I found this to be the case as we traveled in Turkey last week.  When I heard the Muslim call to prayer five times each day, I was prompted to reflect on my own prayer life:  What calls me to prayer as a Christian? How are my prayers similar, and how different, from those of practicing Muslims?  In Turkey we were the recipients of the overwhelming generosity, hospitality, and good deeds of our Muslim hosts. “You honor us with your presence,” said one, “and we bless one another through our sharing together.”  Of course, good deeds are also central to Christians. Our motivation for good deeds, however, may differ. We Christians tell a story about how God has come to us in the person of Jesus, loved us and saved us quite apart from our own righteousness. Thus, for us, good deeds flow as a response to God’s grace.  I’m suggesting that we compare notes, and learn from one another without insisting that the other become like us.
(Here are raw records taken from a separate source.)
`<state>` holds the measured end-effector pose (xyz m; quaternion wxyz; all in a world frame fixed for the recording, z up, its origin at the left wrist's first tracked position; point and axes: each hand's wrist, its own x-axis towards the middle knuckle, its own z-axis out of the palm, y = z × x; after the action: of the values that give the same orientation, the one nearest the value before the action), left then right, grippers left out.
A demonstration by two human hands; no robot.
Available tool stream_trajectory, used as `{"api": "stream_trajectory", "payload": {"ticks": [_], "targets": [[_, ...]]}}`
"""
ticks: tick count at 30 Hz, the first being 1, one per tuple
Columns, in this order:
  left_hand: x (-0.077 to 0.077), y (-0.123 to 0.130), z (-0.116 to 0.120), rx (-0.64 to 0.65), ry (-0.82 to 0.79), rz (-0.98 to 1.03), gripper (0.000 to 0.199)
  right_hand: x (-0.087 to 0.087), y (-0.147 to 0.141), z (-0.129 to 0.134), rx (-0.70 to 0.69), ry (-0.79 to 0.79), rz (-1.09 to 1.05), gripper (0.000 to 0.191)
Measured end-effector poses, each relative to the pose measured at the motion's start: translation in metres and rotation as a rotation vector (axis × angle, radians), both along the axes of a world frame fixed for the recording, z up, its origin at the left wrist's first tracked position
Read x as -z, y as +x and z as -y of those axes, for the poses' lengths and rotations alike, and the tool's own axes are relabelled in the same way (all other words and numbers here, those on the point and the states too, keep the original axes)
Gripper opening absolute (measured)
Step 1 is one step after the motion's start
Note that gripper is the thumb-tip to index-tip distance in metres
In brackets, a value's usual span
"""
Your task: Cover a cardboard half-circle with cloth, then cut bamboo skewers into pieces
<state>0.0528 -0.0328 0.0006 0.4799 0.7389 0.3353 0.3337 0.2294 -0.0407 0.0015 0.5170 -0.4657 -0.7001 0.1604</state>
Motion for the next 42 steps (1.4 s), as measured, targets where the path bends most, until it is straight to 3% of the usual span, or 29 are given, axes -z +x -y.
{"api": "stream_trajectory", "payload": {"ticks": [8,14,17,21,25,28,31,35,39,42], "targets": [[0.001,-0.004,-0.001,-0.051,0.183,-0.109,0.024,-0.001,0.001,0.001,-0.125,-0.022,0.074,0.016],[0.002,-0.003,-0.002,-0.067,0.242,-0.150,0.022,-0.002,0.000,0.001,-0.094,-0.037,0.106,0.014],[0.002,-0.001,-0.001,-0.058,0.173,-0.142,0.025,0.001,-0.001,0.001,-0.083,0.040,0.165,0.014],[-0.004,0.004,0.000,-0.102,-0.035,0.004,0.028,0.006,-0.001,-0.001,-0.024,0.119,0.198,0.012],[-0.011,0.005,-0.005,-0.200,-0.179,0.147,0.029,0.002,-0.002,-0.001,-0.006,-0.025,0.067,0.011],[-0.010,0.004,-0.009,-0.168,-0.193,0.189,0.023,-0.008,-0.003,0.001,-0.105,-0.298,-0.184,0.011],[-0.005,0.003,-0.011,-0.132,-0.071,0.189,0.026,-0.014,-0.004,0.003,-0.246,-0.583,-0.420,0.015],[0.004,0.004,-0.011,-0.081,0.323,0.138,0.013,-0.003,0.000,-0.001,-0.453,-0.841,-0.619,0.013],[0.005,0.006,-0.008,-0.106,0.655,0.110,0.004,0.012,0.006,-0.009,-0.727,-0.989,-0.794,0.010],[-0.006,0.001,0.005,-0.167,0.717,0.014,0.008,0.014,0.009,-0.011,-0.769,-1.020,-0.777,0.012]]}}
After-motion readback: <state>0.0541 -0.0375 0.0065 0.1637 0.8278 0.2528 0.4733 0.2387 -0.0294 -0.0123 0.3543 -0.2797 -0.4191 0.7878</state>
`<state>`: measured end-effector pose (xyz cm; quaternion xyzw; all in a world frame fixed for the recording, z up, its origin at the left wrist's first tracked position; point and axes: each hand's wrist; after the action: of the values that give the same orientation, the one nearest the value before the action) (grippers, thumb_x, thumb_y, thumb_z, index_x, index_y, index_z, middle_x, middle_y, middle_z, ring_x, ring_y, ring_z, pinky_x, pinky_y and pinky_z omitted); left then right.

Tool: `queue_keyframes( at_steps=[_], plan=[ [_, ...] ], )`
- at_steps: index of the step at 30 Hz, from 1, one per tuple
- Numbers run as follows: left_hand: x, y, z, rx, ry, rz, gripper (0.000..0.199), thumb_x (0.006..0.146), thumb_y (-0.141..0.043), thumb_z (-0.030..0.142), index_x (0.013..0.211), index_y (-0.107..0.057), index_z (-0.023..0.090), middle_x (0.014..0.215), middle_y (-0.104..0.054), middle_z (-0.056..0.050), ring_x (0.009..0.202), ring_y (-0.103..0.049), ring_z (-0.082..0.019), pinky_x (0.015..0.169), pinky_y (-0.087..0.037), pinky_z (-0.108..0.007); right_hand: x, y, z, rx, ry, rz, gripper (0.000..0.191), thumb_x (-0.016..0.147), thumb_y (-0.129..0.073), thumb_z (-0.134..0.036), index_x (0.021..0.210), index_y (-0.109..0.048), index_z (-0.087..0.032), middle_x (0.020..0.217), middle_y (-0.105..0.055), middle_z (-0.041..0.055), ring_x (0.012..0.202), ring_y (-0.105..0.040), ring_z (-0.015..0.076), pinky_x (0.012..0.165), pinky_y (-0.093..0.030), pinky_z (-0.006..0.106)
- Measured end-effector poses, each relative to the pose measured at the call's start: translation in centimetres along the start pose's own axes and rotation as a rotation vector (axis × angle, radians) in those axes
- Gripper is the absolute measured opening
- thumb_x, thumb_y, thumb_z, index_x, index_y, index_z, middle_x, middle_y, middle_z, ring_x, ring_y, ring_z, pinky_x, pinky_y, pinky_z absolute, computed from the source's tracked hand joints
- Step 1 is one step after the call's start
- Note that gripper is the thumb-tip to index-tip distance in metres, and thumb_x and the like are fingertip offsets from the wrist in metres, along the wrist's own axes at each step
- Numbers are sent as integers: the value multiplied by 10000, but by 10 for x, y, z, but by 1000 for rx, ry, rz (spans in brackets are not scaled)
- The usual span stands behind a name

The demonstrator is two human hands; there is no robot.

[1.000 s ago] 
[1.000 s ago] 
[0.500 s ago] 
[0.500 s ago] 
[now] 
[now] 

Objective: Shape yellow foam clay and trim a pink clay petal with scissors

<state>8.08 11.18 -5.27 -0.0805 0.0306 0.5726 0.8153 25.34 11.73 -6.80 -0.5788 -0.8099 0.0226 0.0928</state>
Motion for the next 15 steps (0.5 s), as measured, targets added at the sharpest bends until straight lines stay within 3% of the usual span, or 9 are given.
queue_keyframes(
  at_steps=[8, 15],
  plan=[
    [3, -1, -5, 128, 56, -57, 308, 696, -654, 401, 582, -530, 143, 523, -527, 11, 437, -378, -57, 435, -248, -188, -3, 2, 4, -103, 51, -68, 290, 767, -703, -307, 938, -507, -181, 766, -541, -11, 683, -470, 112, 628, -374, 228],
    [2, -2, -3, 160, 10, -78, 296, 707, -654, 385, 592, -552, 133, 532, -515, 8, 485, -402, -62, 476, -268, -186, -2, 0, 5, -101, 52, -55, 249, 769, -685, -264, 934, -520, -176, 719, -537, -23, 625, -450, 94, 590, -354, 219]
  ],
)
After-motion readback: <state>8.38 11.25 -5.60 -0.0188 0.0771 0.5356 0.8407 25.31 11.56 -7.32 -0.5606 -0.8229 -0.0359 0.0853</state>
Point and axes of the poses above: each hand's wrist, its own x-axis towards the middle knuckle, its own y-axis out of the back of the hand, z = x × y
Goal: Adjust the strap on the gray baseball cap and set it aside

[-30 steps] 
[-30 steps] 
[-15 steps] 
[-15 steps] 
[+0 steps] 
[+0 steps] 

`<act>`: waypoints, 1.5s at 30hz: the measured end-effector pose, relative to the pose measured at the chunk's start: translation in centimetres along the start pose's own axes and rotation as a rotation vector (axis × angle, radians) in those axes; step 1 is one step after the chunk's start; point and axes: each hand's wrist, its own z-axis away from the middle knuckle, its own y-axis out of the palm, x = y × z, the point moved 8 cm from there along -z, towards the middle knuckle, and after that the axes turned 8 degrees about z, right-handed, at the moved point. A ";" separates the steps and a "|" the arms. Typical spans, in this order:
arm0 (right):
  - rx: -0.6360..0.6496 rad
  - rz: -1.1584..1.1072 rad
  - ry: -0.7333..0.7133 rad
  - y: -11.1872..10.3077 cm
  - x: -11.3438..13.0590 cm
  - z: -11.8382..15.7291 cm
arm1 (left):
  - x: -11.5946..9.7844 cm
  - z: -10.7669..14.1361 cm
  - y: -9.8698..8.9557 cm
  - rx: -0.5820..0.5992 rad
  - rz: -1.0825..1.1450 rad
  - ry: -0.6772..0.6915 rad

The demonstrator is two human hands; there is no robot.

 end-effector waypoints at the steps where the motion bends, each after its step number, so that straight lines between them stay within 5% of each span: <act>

I know that many Christians will disagree with what I’ve said this morning.  Many will decline to come along on a journey that joins Christians with Jews and Muslims. But, friends, that’s their loss.  Metaphorically speaking, we all need to go back to Harran, there to remember that we all began in the same place, and we have the same spiritual father in Abraham. As everyone knows, people who have the same father are brothers and sisters to one another.  Perhaps the crux of God’s call to us today is to embrace God’s larger family, leave behind our fears of one another, and journey together in faith toward God’s promised blessing—a blessing of peace to all the families of the earth.